## Work to complete
Starting with the line containing "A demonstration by" and going on through the line containing "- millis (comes", return the lines of the data below exactly, and only those.
**** Data for analysis
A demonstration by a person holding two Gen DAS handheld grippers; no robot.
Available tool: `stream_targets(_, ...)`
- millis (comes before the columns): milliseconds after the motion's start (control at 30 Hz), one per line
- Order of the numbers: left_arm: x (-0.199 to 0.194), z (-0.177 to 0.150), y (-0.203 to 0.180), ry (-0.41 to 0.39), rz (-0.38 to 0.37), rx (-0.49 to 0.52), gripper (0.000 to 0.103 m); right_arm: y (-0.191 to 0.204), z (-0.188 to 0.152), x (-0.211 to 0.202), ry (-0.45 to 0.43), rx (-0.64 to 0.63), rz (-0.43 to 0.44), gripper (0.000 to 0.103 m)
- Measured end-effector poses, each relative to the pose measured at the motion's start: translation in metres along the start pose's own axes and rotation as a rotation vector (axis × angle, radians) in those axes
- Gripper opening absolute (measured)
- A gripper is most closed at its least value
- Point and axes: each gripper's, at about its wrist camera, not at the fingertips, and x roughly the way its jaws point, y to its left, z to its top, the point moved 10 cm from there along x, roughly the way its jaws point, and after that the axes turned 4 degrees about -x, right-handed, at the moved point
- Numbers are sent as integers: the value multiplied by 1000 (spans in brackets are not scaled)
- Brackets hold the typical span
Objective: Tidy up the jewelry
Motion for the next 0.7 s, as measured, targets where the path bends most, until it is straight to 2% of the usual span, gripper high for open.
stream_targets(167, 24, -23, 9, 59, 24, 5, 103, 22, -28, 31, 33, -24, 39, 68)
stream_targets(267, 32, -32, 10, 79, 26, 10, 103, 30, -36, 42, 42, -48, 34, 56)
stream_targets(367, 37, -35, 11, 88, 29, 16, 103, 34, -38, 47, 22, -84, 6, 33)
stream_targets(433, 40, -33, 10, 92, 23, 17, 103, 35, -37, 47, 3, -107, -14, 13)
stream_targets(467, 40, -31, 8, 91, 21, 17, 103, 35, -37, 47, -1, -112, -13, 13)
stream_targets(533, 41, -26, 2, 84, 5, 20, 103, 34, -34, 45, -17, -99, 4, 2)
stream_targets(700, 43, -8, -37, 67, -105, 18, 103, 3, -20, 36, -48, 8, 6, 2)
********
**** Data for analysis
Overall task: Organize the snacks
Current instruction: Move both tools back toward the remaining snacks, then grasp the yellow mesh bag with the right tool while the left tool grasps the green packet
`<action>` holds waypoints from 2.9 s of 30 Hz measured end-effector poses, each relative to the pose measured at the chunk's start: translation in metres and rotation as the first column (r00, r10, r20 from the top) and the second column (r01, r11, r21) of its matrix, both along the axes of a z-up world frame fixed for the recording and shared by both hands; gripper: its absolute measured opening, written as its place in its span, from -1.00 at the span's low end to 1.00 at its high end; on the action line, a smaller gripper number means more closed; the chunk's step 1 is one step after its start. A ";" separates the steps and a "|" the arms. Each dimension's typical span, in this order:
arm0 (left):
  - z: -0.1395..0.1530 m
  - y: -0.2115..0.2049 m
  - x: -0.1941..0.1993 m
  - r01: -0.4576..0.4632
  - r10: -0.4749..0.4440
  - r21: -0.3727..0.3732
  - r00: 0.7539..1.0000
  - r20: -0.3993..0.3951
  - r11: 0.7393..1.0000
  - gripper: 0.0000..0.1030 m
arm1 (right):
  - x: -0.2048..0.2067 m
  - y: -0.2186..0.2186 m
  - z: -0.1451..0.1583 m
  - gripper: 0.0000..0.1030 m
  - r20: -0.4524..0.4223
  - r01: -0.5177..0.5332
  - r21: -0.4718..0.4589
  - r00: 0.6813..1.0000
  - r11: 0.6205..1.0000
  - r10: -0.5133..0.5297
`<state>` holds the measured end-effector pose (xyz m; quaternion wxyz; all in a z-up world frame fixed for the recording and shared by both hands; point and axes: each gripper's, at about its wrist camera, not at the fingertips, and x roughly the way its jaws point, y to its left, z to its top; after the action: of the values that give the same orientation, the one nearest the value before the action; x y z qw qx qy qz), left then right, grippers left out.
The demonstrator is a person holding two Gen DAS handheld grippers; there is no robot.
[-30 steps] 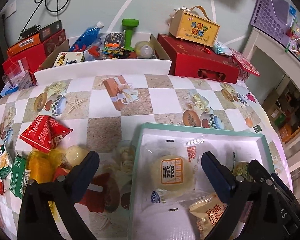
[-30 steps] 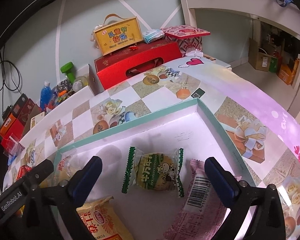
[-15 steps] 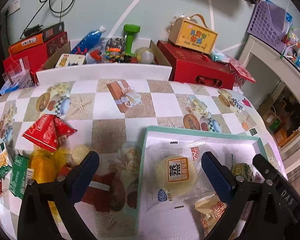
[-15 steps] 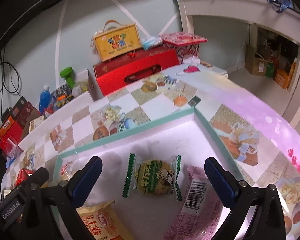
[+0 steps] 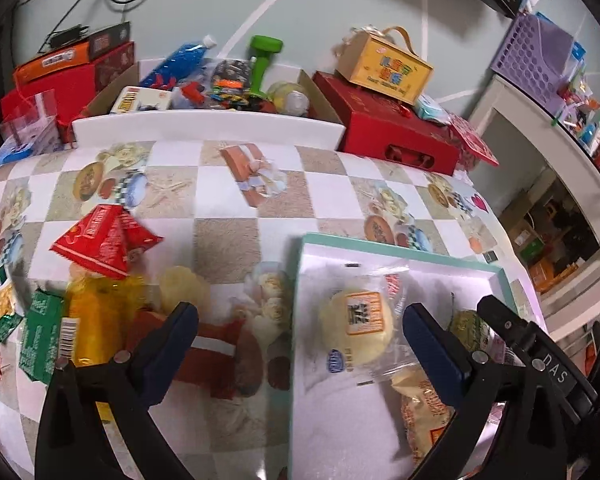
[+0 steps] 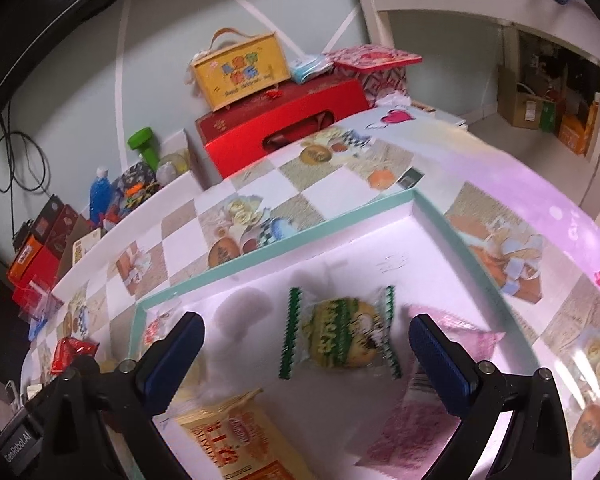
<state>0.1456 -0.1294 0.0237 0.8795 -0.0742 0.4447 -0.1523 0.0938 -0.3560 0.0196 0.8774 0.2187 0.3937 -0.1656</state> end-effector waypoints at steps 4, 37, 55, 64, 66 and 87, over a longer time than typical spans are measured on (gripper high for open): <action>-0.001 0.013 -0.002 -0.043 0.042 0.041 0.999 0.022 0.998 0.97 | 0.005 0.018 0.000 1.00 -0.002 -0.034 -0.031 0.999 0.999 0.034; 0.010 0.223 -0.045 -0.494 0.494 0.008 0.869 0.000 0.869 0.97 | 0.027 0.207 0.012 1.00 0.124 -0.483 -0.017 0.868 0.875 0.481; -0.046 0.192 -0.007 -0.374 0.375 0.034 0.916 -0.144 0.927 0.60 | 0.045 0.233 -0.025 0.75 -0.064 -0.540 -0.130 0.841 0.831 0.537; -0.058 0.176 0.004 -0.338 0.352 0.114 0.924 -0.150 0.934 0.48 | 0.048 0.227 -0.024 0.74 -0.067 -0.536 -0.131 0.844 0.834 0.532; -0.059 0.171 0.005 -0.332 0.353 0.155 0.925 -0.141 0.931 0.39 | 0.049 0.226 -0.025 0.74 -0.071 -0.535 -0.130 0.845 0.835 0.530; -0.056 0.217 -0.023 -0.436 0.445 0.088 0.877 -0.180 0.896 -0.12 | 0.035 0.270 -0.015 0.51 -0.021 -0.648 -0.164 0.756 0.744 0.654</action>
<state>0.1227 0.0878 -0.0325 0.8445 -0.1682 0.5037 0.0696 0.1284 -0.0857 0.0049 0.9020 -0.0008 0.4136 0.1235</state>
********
## Output of the exercise
A demonstration by a person holding two Gen DAS handheld grippers; no robot.
Available tool: `stream_targets(_, ...)`
- millis (comes before the columns): milliseconds after the motion's start (control at 30 Hz), one per line

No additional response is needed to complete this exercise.